§ Description of the task
A single figure is wanted: the count of lines below containing the string "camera".

§ Data for processing
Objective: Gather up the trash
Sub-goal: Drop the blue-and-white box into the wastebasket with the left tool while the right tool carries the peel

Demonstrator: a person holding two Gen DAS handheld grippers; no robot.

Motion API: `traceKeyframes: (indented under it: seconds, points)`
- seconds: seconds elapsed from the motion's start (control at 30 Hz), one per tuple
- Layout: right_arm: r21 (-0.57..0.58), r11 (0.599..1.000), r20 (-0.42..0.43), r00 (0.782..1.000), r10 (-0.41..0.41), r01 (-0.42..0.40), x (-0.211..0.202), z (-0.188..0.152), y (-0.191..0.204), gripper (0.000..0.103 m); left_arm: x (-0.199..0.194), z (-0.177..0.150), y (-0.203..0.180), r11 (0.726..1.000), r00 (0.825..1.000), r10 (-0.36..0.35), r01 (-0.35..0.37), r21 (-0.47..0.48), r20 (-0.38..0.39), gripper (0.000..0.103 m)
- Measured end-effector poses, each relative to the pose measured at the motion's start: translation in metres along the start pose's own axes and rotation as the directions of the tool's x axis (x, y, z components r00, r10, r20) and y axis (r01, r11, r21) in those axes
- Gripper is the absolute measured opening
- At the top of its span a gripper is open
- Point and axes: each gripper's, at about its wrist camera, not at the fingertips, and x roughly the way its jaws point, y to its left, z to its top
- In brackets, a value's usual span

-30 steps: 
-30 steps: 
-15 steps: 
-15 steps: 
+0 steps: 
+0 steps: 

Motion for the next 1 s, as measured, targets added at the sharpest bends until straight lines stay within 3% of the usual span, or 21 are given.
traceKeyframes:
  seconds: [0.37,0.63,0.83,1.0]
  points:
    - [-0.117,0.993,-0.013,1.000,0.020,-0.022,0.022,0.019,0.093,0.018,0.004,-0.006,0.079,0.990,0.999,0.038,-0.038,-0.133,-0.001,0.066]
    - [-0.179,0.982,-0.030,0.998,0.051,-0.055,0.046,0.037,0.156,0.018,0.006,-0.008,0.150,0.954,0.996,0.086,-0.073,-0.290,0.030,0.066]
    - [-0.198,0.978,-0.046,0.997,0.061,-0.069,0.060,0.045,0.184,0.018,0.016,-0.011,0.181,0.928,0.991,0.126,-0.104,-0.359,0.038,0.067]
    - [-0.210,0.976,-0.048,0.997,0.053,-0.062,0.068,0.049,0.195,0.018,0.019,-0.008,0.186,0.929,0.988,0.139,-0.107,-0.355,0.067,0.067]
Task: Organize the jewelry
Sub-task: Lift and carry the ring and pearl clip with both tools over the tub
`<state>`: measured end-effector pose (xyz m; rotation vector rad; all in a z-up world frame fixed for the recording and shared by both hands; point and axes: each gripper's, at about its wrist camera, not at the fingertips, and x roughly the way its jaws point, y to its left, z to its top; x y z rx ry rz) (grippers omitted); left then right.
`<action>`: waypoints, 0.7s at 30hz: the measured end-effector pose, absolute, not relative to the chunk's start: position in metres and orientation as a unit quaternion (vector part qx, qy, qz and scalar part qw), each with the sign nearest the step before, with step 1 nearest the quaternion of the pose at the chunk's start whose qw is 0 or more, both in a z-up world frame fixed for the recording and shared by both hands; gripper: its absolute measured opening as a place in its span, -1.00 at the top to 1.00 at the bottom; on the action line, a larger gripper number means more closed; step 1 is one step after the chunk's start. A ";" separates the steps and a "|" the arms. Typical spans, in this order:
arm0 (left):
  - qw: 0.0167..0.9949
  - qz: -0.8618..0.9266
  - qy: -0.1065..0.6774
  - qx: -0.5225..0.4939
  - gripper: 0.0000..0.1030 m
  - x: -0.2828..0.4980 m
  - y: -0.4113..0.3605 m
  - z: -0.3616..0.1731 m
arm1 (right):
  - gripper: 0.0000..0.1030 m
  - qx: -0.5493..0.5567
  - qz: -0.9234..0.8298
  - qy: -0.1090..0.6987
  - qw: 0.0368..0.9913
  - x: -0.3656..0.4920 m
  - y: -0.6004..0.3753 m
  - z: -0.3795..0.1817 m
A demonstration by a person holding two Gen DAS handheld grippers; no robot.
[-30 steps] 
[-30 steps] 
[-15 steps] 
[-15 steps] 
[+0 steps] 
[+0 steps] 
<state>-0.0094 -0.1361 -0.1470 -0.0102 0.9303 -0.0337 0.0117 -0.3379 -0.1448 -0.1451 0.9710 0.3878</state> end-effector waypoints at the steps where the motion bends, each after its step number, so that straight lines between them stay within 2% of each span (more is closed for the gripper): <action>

§ Answer area
2